Real scientists test their theories against observations of the
real world, to see if they bear any useful resemblance. That
hasn't been done seriously for over a century in neoclassical
economics, for the very good reason that you quickly find that
the theory has nothing useful to say about the real world.
As a scientist, I've seen some shonky theories in my day, but
nothing I've ever seen in real science comes close to the
shonkiness of neoclassical economics. Neoliberal adherents are true
believers. They have the truth and they will brook no other view.
To question their policies is to be accused of selfishly condemning the
poor to continued poverty, because that is what their baseless
little theory tells them.
The truth is the opposite. The truth is that there are poor
people because we allow the super-rich to twist the rules so that
most of the wealth flows to themselves. (This is not an argument
against markets, it's an argument for fairly managed markets.)
Neoliberalism has survived for a century or more, and lately
come to dominate the world, because fat cats love its message.
The message is, whatever you do in the marketplace is great, because
our antiquated little theory says that free markets always make
the world better off, so go for your lives. Kerry Packer, Rupert
Murdoch and friends say thank you very much, and go for their
lives.
One result is the Australian commercial media, the stamping
ground of those wise and unbiased commentators Alan Jones and
John Laws. Talk about staff capturing the company.
The station was so afraid of their egos and so grateful for the
money they brought in that it was afraid to ask them exactly how
much money they were pulling for themselves, with their unsavoury fare
of commercial advertising masquerading as independent commentary.
What did Laws, Jones and 2UE suffer for what, by any standard of
liberal democracy, should be regarded as a gross abuse of the
high privilege of a broadcasting licence? A rap over the knuckles. Why?
Because the Government and the Opposition have sold out to big
money, and especially to Australia's media duopolists.
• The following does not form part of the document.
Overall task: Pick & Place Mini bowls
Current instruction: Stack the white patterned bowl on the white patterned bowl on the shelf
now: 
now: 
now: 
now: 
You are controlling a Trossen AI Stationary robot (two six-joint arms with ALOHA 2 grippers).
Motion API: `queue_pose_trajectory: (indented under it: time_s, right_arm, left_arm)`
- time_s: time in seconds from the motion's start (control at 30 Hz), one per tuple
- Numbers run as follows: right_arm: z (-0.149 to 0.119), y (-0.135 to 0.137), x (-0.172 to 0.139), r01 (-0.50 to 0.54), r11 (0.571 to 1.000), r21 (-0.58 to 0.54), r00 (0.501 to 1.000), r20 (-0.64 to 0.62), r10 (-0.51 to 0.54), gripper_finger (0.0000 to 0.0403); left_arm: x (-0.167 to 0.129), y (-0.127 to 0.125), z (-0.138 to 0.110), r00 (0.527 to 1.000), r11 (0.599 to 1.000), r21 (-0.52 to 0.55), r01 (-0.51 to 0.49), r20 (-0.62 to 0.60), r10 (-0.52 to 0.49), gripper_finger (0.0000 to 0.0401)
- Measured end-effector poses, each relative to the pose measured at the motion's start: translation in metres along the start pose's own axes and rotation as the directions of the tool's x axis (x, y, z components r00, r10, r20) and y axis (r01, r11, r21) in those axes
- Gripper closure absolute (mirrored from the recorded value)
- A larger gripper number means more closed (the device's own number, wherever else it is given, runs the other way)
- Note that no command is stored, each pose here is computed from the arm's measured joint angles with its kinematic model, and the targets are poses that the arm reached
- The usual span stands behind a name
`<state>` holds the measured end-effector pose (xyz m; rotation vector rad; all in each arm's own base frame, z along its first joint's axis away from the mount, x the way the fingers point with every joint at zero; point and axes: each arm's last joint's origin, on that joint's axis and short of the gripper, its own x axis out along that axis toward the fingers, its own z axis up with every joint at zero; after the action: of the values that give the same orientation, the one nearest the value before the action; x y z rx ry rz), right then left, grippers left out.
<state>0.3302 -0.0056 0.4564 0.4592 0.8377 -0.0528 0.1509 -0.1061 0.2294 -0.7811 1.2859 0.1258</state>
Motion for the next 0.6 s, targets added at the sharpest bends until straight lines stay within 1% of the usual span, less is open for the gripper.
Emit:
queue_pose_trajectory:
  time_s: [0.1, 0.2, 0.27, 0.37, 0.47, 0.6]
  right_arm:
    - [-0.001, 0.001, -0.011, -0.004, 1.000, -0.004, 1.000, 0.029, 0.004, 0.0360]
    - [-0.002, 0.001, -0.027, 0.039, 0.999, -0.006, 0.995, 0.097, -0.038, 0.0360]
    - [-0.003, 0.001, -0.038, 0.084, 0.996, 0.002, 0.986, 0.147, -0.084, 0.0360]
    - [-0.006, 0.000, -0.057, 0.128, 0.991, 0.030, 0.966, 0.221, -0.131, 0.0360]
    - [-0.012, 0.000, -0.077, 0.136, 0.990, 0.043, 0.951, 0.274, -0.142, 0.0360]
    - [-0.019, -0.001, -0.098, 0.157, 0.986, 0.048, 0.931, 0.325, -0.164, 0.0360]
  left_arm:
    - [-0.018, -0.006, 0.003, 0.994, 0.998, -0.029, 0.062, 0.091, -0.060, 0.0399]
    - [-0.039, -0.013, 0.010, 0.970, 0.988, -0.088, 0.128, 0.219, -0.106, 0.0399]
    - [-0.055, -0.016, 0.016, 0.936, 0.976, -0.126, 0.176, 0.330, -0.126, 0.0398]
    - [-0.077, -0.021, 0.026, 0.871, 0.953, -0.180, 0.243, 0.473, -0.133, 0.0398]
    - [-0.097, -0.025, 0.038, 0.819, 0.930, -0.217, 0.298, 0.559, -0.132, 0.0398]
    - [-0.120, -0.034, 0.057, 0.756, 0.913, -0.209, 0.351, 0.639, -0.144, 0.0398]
Howard had the gall to say that he'd be more sympathetic to the
ABC if it balanced the views of Phillip Adams with someone on the
other side of the spectrum. It's not enough for Howard to have a
non-stop daily barrage of self-serving manipulation and
propaganda from the entire multi-billion-dollar Australian commercial
media industry, he has to have the poor, lonely, late-night voice
of Phillip Adams snuffed out.
The great sin of Phillip Adams, the ABC, the universities, the
CSIRO and so on, is that they have a brain in their heads, they
keep themselves informed, they often see through the thin haze of media
opiate drip-fed to the people, and they speak up. Look! The
Emperor has no clothes.
Australia, we are piously told, is a liberal democracy and a
free country. Well it's not. Australia is a manipulated,
subverted, betrayed democracy. The perpetrators of these outrages are
traitors. That includes most Members of Parliament, who every day
betray the trust of their positions by serving fat cats and heeding
extremists instead of guarding the interests of the people who
elected them.
That is why the people regard them with contempt. Pauline Hanson
is there to claim their protest vote.
The Howard Government is mean-spirited and intolerant, and it
has set Australia on the path that leads to fascism. By
suppressing dissent, by trampling on the interests of small farmers and
small business, by treating domestic unfortunates as cheats, and by
treating foreign unfortunates as criminals it takes the first big
steps to tyranny.
It also makes a gift to the Hansonites, whose professional
hatred would take us much further down that path.
This is an election year. If the Commonwealth of Australia were
a proper democracy, there would be an Opposition willing to call
the Government on its pathetic and disgraceful sell-out and betrayal,
and offering to restore and preserve the institutions of liberal
democracy. Can we hope for even a pale semblance of such an Opposition?